Moratorium on Term Loans for three months
All commercial banks (including regional rural banks, small finance banks and local area banks), co-operative banks, all-India Financial Institutions, and NBFCs (including housing finance companies and micro-finance institutions) (“lending institutions”) are being permitted to allow a moratorium of three months on payment of instalments in respect of all term loans outstanding as on March 1, 2020.
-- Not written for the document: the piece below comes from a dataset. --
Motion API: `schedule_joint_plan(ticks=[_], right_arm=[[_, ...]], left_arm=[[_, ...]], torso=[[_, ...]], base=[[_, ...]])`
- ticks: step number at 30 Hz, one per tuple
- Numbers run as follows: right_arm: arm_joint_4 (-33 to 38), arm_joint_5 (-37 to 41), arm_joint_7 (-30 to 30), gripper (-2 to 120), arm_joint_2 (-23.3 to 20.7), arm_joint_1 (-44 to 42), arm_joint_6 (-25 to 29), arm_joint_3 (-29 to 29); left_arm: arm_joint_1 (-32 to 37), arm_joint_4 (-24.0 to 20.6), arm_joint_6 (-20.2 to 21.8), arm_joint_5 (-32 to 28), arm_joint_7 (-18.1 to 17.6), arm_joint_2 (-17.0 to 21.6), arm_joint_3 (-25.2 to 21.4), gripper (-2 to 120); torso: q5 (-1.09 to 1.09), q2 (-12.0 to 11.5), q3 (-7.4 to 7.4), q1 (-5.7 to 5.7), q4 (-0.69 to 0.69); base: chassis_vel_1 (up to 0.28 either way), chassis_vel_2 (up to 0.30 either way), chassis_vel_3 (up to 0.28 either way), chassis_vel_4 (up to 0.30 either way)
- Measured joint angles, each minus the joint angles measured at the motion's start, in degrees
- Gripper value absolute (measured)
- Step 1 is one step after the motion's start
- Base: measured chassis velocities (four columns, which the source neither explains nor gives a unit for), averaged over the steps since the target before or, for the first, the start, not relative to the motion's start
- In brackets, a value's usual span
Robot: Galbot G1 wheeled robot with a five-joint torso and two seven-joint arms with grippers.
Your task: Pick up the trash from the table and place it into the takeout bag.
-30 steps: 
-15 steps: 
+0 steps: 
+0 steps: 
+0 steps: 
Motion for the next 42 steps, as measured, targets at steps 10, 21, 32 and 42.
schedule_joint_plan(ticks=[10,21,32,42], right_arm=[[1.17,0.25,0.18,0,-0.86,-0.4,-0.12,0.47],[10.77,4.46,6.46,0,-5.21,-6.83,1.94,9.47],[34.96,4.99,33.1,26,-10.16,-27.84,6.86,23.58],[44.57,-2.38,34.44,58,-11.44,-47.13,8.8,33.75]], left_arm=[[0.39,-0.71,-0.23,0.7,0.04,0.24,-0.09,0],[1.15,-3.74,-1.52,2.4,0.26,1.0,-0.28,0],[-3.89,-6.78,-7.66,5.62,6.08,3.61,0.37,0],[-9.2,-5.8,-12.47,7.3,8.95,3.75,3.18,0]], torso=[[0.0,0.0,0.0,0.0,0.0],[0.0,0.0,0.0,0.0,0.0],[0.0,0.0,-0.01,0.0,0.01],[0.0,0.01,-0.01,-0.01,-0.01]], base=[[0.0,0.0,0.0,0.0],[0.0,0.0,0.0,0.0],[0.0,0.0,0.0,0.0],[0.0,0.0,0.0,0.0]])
Deferment of Interest on Working Capital Facilities
For the working capital facilities sanctioned in the form of cash credit/overdraft, lending institutions permitted to give a deferment of three months on payment of interest in respect of all such facilities outstanding as on March 1, 2020. The accumulated interest for the period will be paid after the expiry of the deferment period.
The moratorium on term loans and the deferring of interest payments on working capital will not result in asset classification downgrade.
None of these will be counted as default and credit information and rating will be neutral without any adverse impact on the credit history of the beneficiaries.
Deferment of Implementation of Net Stable Funding Ratio (NSFR)
The implementation of NFSR requirement for banks will be deferred by six months to October 1, 2020.
Deferment of Last Tranche of Capital Conservation Buffer
The date of implementation of the capital conservation buffer (CCB) under Basel III norms is deferred from March 31, 2020 to September 30, 2020.
III. Financial Markets
The measure for financial markets assumes importance in the context of the increased volatility of the rupee caused by the impact of Covid-19 on currency markets.
Permitting Banks to Deal in Offshore Non-deliverable Rupee derivative Markets (Offshore Rupee NDF Markets)
Banks in India which operate International Financial Services Centre (IFSC) Banking Units (IBUs) are now allowed to participate in the overseas NDF market with effect from June 1, 2020. This will give banks more access to currency derivative markets.
RBI will use both conventional and non-conventional methods to fight Covid
The RBI will continue to remain vigilant and will take necessary steps to mitigate the economic impact of COVID-19 and preserve financial stability. All instruments – conventional and unconventional – are on the table for the RBI.
Since the last MPC meeting of February 2020, the Reserve Bank has injected liquidity of Rs 2.8 lakh crore through various instruments, equivalent to 1.4 per cent of our GDP. Together with the measures announced today, RBI’s liquidity injection works out to about 3.2 per cent of GDP.